Morceaux choisis : Cracker l’algorithme, de Laurent François

Nov 11, 2025 | #Inspirations | 0 commentaires

Jamais aussi connectés, et pourtant, jamais autant isolés ! Dans Cracker l’algorithme, un essai paru ce mois d’octobre 2005, le communicant spécialiste des communautés Laurent François explore la désagrégation du lien social provoquée par les réseaux, et esquisse des pistes de résistance. (Psst : tous mes articles « Morceaux choisis » sont à découvrir dans la rubrique Inspirations)

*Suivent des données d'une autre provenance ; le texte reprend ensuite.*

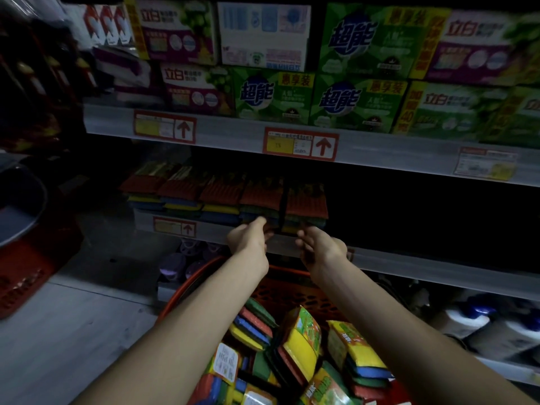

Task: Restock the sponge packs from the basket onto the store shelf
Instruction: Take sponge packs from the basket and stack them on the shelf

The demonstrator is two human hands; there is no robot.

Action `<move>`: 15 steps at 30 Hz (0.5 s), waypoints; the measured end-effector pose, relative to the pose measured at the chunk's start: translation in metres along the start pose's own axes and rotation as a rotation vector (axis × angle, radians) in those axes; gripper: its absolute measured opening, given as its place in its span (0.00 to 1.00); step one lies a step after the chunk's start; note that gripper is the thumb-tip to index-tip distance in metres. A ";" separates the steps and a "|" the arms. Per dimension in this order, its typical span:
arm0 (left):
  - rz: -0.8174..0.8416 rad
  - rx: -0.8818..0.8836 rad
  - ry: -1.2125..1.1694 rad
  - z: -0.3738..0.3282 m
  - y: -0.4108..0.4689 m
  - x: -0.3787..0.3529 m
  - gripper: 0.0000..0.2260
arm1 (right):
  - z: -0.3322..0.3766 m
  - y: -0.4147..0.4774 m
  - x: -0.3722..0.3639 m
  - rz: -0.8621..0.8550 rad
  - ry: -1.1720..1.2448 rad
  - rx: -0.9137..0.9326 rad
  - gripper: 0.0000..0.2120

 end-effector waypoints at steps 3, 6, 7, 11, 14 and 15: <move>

Une étude parue en octobre dans le Financial Times montre que le temps passé sur les réseaux sociaux ne cesse de baisser. De manière encore plus rapide chez les 16-24 ans (-10%).

Je crois qu’on arrive, tout bonnement, à saturation. C’est justement cette saturation que Laurent François explore dans son livre. Mais aussi les rebellions possibles pour recréer les liens sociaux mis à mal ! Voici son mode d’emploi pour cracker l’algorithme.

“Nous vivons à l’ère du lien technologique absolu. Mais ce lien, saturé de signaux, d’alertes, de notifications et de recommandations, s’épuise. Il nous relie mais nous disperse. Il nous expose, et nous fragilise. Il nous connecte, tout en nous cloisonnant. (…) L’algorithme a pris le pouvoir sur la conversation. Le contenu précède le lien. Le spectacle précède la relation”. (p. 8-9)

Les promesses non tenues d’internet

“L’abondance de parole n’a pas nourri une démocratie d’expression. Elle l’a saturée. Dans un espace où chacun est en mesure de publier à tout moment, l’attention devient la ressource rare. Résultat : les discours les plus visibles ne sont souvent pas ceux porteurs de nuance ou de vision collective, mais ceux qui polarisent, émeuvent ou choquent. L’émotion a pris le pas sur des formes de délibération”. (p. 13)

Une expérience numérique dégradée

“Les médias sociaux ont progressivement perdu leur dimension sociale au profit d’un logique médiatique et transactionnelle. L’engagement est devenu une monnaie d’échange, et non plus une conséquence naturelle des interactions humaines”. (p. 47)

“Tout ce qui faisait, autrefois, la magie des réseaux – la découverte, la conversation, la convivialité – se trouve ralenti, comprimé, appauvri”. (p. 51)

“L’interconnexion permanente masque une solitude désormais structurelle : on parle beaucoup, mais on se parle peu”. (p. 59)

“Loin d’être des terrains d’émancipation, les réseaux sociaux apparaissent comme des galeries marchandes, de tendances jetables”. (p. 98)

“Là où autrefois on valorisait les faits, aujourd’hui ce qui compte, c’est ce qu’on ressent et ce qui imprègne. (…) Les faits perdent en autorité. Ce vide est comblé par les vibes, devenues le nouveau langage commun : elles définissent des manières de (se) sentir plutôt que de savoir”. (p. 103-104)

Cracker l’algorithme et reconstruire le lien social

“Le lien social est corrompu, en mode dégradé. (…) Ce brouillard algorithmique pousse les individus à vouloir reprendre le contrôle de leurs usages numériques et des fragments de leur identité en ligne”. (p. 109)

“Ce retour à l’essentiel redonne sens à ce que les réseaux sociaux auraient dû rester : des technologies pour permettre aux gens de se parler, non de se surveiller, de se comparer ou de s”épuiser. Ce mouvement n’est pas marginal : il s’inscrit dans une contre-culture croissante où le low-tech est un geste politique, une manière de résister à l’hyperconnectivité et de réhabilité la lenteur comme espace de liberté”. (p. 125)

“C’est dans cette logique que naît l’idée de sanctuaires de conversation : des lieux physiques ou numériques conçues pour réintroduire la confiance, la nuance, l’écoute dans l’échange. (…) Des newsletters personnelles, des notes vocales échangées entre amis, des cercles Signal où l’on parle “à voix basse” : tout cela forme un tissu de lieux d’échanges ré-humanisés”. (p. 127-128)

“La conséquence la plus grave du tout-algorithmique n’est pas tant le délitement de notre attention que l’apathie généralisée : un monde où tous les contenus se valent, où les récits s’effacent, où le sens s’éteint”. (p. 149)

“Le véritable potentiel du numérique réside dans sa capacité à réveiller notre instinct de découverte, cette étincelle de curiosité qui nous pousse vers l’inattendu. (…) On parle souvent d’entraîner les intelligences artificielles pour les rendre plus précises. Je pense que ce sont nous, les humaines, qui devons nous entraîner à chercher, douter, bifurquer. À cultiver l’heuristique*”. (p. 150-151)

(* L’heuristique, du grec ancien heuriskô : “je trouve”, est l’art et la science de la découverte.)